### What this task involves
After the line containing "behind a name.", write nothing more; before it, reproduce every line of the material below exactly, starting with the first.

───

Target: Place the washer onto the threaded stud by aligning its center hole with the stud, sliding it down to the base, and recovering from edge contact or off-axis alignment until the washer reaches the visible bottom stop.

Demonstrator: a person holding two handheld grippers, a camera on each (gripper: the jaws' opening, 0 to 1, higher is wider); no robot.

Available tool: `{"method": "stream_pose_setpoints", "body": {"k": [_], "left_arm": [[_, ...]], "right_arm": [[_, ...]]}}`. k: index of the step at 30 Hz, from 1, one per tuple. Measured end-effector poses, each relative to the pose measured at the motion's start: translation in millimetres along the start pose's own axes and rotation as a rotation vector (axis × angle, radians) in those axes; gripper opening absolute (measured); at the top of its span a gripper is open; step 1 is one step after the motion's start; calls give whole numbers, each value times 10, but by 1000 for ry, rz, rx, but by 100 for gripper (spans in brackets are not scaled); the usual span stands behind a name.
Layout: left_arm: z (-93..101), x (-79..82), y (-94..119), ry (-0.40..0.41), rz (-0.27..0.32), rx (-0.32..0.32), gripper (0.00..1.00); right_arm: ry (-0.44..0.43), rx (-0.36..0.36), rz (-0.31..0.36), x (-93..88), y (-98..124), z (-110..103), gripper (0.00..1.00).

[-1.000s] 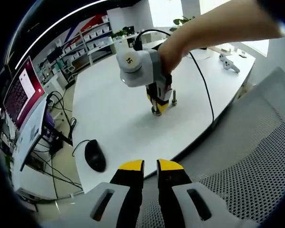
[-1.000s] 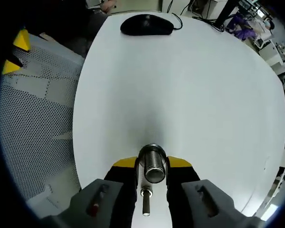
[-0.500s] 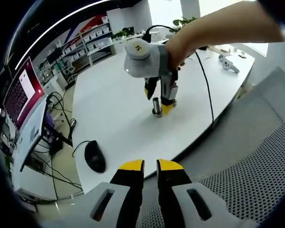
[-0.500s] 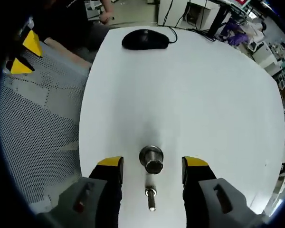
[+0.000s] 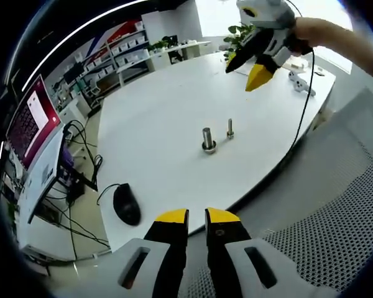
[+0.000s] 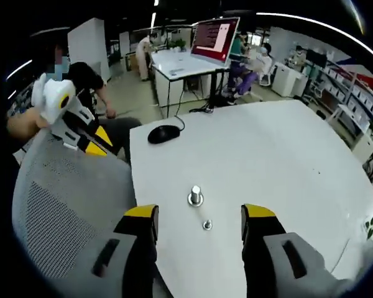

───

### Output
Target: Place the washer onto the threaded stud by aligning its center hole with the stud, sliding it down to the base, and recovering from edge contact or off-axis alignment until the washer reaches the visible bottom stop.

Demonstrator: a person holding two handheld grippers, a camera on each (gripper: the jaws' opening, 0 to 1, higher is wider); no robot.

Available tool: `{"method": "stream_pose_setpoints", "body": {"k": [_], "left_arm": [[_, ...]], "right_arm": [[_, ...]]}}`. k: index of the step at 30 Hz, from 1, one per tuple. Measured end-effector poses, each relative to the pose measured at the motion's start: translation in millimetres along the start pose's own axes and rotation as a rotation vector (axis × angle, radians) in those axes; gripper opening absolute (measured); at the top of its span a gripper is open; step 1 is one step after the motion's start; calls give whole numbers, each value times 10, but by 1000 for ry, rz, rx, but by 100 for gripper (spans in brackets are not scaled); the usual span stands behind a name.

That finishes the output for this exercise.